Lorsque des schémas sont associés à des champs supplémentaires, l’un de ces champs doit être la clé primaire, c’est-à-dire que sa valeur définit une combinaison unique d’allèles à ses loci membres. L’exemple le plus important est le MLST - où un séquençotype (ou sequence type, ST) est la clé principale qui définit une combinaison d’allèles unique aux loci qui composent le profil MLST. D’autres champs peuvent également être inclus. Ces valeurs ne doivent pas nécessairement être uniques. Dans l’exemple MLST, un champ pour complexe clonal peut être inclus, et la même valeur de complexe clonal peut être définie pour plusieurs ST.

Profils

Les profils sont des instances de schémas. Un profil se compose d’un ensemble d’identifiants allele pour les loci qui composent le schéma. Si le schéma a un champ clé primaire, par exemple sequence type (ST) dans les schémas MLST, alors la combinaison unique d’allèles dans un profil complet peut être définie par la valeur de ce champ.

Groupes de classification

Les groupes de classification sont un moyen de regrouper les profils en utilisant un seuil précis de différence allélique paire à paire.
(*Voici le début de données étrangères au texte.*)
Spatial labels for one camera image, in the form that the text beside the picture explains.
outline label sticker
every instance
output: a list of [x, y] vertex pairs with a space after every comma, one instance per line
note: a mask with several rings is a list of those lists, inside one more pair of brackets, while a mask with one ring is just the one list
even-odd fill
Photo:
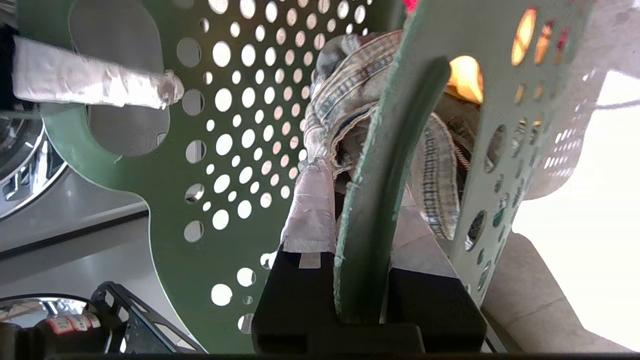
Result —
[[91, 323], [85, 315], [71, 315], [66, 317], [76, 331], [87, 331], [91, 327]]
[[95, 316], [95, 314], [93, 313], [85, 313], [84, 315], [91, 322], [91, 327], [93, 327], [94, 329], [100, 327], [100, 320], [98, 319], [98, 316]]
[[47, 323], [56, 335], [65, 334], [66, 332], [74, 330], [73, 325], [71, 325], [67, 318], [48, 318]]

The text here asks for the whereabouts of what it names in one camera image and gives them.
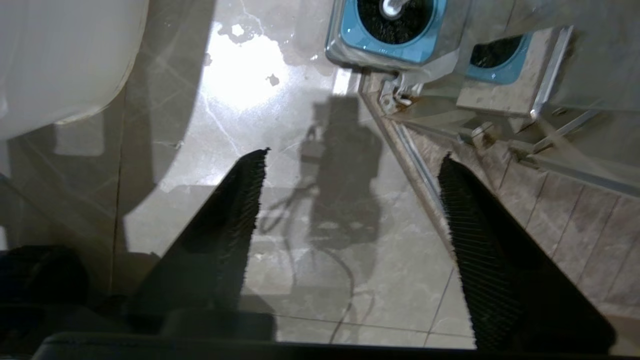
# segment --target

À l’heure actuelle, le regroupement single linkage est disponible, selon lequel chaque membre d’un groupe ne doit pas avoir plus que le nombre spécifié de différences alléliques avec au moins un autre membre du groupe.

Balises (Sequence tags)

Les sequence tags enregistrent la position du locus dans le sequence bin (l’ensemble des séquences d’un isolat). Le processus de création de ces tags (ou balises) est connu sous le nom de tag-scanning. Un tag consiste en :

  • sequence bin id - ceci identifie un contig particulier

  • nom du locus

  • Position de début

  • position de fin

  • flag (ou drapeau) pour indiquer si la séquence est inversée

  • flag pour indiquer si la séquence est complète et ne se poursuit pas au delà de la fin du contig

Sous-ensembles (sets)

Les sous-ensembles (sets en anglais) fournissent un moyen, à partir d’une grande base de données avec de nombreux loci et/ou schémas, de présenter un sous-ensemble de ceux-ci comme s’il s’agissait d’une base de données complète. Les loci et les schémas choisis pour appartenir à un sous-ensemble peuvent être renommés lorsqu’ils sont utilisés avec ce sous-ensemble. L’intérêt est que, dans une base de données comportant des isolats de plusieurs espèces et un grand nombre de loci, le nom de ces loci peut être long afin de spécifier un nom d’espèce. Par exemple, vous pouvez avoir une base de données qui contient plusieurs schémas MLST pour différentes espèces, mais comme ces schémas peuvent utiliser différents fragments des mêmes gènes, ils peuvent devoir être appelés quelque chose comme “Streptococcus_pneumoniae_MLST_aroE’Si nous définissons un sous-ensemble pour “Streptococcus pneumoniae” nous pouvons alors choisir d’inclure uniquement les loci pour S. pneumoniae et donc raccourcir leurs noms, par exemple en “aroE”.